Any input would be great, Thanks
Andrew
~1000 records is a very small number.
If a record can be deleted and re-added later, maybe it makes sense to have an "active" indicator.
Realistically, this isn't a question about DB efficiency but about network latency and the amount of data you're sending over the wire. As far as MySQL goes, 1000 rows or 100k rows are going to be lightning-fast, so that's not a problem.
However, if you've got a substantial amount of data in those rows, and you're transmitting it all to the client through AJAX for filtering, the network latency is your bottleneck. If you're transmitting a handful of bytes (say 20) per row and your table stays around 1000 records in length, not a huge problem.
On the other hand, if your table grows (with inactive records) to, say, 20k rows, now you're transmitting 400k instead of 20k. Your users will notice. If the records are larger, the problem will be more severe as the table grows.
You should really do the filtering on the server side. Let MySQL spend 2ms filtering your table before you spend a full second or two sending it through Ajax.

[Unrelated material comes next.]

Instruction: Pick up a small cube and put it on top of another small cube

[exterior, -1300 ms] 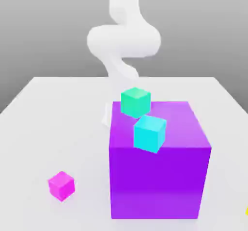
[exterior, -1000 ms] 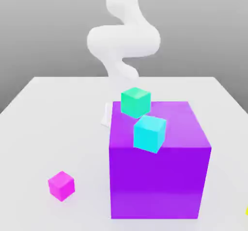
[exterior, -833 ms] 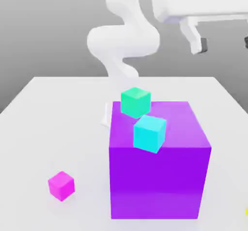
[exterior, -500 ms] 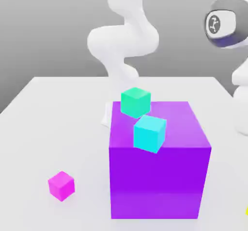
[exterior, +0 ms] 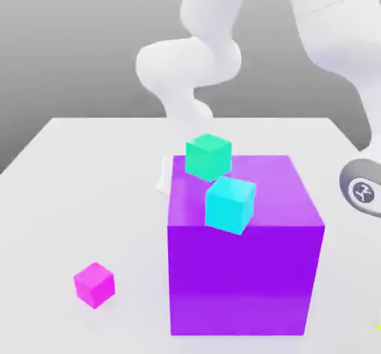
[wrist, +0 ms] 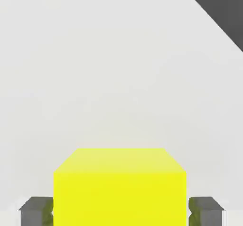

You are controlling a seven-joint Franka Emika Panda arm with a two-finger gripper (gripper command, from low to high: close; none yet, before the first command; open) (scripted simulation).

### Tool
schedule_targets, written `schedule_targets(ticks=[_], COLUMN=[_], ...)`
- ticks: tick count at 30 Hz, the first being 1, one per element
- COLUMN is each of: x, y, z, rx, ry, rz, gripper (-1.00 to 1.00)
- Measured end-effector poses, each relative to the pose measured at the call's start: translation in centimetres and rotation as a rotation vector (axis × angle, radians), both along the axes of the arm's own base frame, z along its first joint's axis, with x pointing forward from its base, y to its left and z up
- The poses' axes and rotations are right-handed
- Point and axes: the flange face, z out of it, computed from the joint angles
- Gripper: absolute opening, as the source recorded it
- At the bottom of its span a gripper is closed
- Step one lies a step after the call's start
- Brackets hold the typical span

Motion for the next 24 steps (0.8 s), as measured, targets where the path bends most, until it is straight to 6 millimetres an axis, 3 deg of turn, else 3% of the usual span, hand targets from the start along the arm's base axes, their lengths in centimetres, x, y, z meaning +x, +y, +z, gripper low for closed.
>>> schedule_targets(ticks=[3,7,9,15,18,21,24], x=[0.0,0.1,1.4,5.5,6.8,7.0,6.0], y=[0.0,-0.1,-1.9,-10.6,-16.5,-22.1,-26.4], z=[-0.1,4.7,6.7,15.8,20.4,24.7,28.8], rx=[0.000,0.000,0.004,0.019,0.017,0.010,-0.001], ry=[0.000,0.001,-0.005,-0.064,-0.100,-0.137,-0.177], rz=[0.001,-0.007,-0.068,-0.237,-0.341,-0.441,-0.517], gripper=[-1.00,-1.00,-1.00,-1.00,-1.00,-1.00,-1.00])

It depends on what you are filtering/sorting on and how the table is indexed.
A third, and not uncommon, option, you could have a hybrid approach where you inactivate records (B) (optionally with a timestamp) and periodically archive them to a separate table (A) (either en masse or based on the timestamp age).
Realistically, if your table is in the order 1000 rows, it's probably not worth fussing too much over it (assuming the scalability of other factors is known).
If you need to keep the records for some future purpose, I would set an Inactive bit.
As long as you have a primary key on the table, performance should be excellent when SELECTing the records.
Also, if you do the filtering/sorting on the client-side then the records would only have to be retrieved once.